_TASK DETAILS:_ Scan the records below for the word "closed" and give only the number of lines that hold it.

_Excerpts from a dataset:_
* * * * * * *
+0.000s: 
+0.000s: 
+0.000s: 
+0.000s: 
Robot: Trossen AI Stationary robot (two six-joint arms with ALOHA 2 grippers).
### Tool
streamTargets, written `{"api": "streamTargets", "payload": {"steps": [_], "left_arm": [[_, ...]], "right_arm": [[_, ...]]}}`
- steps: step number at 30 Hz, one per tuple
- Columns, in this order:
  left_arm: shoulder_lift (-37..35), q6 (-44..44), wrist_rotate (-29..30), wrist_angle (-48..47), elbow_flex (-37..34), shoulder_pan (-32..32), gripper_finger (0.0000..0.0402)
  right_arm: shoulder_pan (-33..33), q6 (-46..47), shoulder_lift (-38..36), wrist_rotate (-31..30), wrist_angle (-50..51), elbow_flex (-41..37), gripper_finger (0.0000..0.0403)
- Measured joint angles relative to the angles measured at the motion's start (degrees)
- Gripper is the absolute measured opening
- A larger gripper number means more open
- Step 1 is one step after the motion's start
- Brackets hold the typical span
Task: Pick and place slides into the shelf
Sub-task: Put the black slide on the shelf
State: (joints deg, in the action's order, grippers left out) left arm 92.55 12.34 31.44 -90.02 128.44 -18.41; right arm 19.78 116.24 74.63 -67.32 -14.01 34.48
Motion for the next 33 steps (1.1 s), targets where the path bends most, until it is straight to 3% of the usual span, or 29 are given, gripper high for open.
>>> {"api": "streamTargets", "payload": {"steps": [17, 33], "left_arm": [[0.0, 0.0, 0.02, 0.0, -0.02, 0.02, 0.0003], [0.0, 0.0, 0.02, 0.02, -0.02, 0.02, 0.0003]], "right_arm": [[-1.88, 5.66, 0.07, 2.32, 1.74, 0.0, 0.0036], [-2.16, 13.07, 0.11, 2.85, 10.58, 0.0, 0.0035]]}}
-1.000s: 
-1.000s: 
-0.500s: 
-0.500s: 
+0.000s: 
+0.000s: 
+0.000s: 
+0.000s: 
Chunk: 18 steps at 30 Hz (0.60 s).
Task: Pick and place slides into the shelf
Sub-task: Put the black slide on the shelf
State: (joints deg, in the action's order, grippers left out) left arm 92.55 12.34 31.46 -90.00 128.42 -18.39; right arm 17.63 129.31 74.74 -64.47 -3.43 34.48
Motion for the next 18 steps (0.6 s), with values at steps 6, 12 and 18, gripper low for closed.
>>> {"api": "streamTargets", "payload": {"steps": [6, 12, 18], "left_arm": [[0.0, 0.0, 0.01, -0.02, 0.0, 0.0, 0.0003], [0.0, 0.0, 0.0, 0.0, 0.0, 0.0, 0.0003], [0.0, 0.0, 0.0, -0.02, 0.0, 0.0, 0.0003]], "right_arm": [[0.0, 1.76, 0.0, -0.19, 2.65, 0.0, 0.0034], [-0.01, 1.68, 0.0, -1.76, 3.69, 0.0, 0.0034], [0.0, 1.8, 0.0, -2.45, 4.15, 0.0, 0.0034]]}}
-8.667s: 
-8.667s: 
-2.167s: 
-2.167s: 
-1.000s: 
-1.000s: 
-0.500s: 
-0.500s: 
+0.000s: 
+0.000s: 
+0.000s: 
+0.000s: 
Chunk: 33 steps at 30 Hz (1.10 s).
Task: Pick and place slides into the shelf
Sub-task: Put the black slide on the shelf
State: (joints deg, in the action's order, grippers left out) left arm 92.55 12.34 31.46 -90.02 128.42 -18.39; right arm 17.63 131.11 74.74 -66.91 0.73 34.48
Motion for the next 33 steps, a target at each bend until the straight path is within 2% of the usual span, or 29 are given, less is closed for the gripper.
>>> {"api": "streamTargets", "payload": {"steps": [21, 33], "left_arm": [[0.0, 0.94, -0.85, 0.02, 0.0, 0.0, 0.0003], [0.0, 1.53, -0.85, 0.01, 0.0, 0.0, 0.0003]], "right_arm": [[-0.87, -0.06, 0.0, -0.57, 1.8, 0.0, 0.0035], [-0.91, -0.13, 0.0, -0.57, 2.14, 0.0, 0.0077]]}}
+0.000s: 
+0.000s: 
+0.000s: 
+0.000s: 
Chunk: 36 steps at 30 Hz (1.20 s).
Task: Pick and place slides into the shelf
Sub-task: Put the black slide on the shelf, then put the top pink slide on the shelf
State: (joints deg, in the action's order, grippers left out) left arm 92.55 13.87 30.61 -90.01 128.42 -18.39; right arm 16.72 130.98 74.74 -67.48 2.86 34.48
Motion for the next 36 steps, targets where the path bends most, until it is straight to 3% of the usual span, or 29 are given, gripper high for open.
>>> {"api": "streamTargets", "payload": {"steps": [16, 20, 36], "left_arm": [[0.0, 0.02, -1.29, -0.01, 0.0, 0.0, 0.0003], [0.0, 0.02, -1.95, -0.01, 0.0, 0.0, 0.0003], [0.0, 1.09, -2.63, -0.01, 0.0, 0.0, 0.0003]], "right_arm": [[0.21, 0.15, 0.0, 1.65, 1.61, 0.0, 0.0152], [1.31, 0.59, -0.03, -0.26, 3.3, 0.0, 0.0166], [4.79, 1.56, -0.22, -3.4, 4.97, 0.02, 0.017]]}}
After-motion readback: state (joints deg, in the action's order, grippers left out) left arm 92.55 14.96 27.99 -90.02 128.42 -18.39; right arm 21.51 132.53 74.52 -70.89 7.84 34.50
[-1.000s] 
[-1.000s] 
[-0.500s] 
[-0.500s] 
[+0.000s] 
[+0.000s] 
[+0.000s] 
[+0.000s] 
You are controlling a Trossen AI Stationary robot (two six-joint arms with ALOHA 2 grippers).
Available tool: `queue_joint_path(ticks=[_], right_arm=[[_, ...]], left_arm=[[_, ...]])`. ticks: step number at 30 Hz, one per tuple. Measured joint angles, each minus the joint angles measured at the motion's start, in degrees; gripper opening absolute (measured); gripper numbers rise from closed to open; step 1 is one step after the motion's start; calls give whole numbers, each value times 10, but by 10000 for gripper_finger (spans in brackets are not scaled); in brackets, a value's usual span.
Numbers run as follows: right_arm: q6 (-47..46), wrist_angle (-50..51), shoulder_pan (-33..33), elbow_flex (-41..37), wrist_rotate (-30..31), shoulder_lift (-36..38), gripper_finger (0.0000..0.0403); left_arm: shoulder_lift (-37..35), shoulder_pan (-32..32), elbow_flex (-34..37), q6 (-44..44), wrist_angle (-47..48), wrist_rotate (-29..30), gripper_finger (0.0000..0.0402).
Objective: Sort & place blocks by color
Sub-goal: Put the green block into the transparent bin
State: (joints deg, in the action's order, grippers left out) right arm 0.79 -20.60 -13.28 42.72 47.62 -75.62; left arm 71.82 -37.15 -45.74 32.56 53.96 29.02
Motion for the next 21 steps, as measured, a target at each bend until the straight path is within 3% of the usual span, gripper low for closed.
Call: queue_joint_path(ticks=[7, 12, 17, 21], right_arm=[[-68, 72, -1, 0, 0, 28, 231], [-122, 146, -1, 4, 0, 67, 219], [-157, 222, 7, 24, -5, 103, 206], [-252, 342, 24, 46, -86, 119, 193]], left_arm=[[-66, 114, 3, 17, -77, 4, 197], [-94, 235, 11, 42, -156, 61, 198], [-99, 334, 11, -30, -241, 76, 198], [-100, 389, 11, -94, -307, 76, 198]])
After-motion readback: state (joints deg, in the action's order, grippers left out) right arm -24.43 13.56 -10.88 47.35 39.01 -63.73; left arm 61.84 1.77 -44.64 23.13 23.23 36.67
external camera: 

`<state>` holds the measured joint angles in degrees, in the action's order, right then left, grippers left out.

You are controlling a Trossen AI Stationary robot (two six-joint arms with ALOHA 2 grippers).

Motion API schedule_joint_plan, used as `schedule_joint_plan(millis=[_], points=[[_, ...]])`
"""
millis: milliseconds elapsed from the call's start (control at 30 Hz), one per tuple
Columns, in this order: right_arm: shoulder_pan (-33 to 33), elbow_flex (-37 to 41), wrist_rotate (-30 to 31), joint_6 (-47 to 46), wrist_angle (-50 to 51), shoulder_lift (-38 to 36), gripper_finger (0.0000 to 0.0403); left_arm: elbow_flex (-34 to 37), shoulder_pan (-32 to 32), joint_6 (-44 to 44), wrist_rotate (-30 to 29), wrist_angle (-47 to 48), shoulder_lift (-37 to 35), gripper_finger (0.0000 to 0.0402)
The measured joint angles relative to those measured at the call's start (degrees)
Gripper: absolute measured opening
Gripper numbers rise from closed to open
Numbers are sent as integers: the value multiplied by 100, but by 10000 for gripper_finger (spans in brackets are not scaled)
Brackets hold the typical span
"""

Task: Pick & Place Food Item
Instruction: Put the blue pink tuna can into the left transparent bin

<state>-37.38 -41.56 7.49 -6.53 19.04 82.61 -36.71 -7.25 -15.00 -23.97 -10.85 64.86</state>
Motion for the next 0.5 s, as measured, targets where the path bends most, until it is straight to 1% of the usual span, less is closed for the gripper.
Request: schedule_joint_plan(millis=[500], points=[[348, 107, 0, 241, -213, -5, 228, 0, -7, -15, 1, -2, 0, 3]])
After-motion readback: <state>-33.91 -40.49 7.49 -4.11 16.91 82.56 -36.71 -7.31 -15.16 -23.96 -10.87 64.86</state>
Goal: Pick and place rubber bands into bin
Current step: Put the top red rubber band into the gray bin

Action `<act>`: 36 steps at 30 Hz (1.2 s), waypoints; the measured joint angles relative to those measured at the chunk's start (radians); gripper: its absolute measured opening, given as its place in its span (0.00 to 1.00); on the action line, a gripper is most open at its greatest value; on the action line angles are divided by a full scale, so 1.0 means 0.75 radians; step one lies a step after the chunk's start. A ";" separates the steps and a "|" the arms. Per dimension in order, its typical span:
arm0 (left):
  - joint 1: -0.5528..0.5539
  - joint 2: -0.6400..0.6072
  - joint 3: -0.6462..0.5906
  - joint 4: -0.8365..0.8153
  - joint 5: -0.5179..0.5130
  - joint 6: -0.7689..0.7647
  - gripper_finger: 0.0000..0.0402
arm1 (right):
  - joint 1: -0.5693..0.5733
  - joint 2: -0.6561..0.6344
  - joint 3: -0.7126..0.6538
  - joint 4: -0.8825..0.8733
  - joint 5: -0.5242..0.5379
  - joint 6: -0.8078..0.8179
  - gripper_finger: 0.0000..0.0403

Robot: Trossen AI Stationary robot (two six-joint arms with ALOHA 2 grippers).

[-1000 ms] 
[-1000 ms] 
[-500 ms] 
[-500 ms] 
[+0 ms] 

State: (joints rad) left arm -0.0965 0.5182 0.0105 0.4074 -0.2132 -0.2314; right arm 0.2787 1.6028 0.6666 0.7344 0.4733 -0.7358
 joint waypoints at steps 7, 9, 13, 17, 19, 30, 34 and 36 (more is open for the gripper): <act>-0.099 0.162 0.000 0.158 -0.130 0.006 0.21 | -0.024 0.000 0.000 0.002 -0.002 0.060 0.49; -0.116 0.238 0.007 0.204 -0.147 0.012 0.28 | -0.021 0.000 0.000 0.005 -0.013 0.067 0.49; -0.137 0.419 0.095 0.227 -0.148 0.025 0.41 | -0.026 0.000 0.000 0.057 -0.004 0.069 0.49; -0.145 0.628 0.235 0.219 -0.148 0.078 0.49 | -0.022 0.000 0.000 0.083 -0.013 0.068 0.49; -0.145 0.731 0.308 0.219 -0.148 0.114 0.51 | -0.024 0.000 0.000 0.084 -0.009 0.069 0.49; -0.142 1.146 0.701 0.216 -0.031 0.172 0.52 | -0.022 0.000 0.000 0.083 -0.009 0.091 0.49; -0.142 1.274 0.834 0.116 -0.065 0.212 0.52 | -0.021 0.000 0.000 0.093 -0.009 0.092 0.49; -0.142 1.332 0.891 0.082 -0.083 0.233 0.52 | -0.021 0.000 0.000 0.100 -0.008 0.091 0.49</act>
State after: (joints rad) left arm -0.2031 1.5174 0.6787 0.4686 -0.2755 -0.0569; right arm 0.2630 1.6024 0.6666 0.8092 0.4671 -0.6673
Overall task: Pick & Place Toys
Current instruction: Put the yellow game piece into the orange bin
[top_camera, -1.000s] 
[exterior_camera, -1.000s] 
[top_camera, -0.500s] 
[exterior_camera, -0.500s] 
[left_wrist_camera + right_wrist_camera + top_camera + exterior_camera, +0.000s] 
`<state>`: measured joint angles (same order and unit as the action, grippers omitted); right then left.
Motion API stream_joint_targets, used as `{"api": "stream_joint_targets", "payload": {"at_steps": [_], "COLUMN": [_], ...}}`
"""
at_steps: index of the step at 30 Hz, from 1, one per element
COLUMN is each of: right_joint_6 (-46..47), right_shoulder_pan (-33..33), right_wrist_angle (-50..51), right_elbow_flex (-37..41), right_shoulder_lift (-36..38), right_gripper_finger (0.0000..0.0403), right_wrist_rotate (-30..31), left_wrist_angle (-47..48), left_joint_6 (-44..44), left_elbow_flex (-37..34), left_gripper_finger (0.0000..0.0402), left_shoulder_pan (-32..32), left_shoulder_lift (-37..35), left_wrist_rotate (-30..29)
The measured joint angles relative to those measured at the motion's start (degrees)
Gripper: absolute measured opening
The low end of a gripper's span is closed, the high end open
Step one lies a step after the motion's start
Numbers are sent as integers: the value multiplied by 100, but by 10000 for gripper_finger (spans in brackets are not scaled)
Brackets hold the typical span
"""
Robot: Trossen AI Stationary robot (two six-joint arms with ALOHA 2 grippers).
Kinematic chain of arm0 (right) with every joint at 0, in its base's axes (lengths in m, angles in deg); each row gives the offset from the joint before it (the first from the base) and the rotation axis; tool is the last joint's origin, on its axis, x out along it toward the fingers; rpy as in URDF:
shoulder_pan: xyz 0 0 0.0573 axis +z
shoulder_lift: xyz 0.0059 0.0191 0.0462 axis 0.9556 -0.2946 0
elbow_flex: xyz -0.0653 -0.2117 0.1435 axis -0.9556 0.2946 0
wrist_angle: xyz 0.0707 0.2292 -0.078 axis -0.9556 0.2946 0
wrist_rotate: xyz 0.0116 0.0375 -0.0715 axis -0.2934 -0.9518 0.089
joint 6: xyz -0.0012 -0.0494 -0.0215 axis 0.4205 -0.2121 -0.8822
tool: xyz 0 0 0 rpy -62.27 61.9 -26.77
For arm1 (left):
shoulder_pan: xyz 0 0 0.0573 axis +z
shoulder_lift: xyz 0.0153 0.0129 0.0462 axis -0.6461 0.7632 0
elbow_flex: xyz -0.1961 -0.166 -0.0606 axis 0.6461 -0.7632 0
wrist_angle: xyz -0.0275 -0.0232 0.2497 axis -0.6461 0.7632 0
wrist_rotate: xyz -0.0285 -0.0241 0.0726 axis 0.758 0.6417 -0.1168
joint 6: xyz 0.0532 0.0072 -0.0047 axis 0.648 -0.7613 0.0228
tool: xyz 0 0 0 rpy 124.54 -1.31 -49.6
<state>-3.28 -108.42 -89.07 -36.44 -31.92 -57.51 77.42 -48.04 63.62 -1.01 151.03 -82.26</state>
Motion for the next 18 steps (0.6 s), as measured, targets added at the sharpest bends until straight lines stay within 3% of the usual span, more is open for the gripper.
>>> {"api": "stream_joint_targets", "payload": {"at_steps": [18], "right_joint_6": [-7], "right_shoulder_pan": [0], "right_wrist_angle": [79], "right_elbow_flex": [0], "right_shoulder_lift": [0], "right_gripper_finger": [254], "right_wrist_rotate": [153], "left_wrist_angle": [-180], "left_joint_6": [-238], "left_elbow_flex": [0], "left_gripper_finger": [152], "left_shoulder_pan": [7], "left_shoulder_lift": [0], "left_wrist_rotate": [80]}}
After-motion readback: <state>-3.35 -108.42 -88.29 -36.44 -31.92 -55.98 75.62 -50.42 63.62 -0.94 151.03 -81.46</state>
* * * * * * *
_RESPONSE TO THIS TASK:_ 7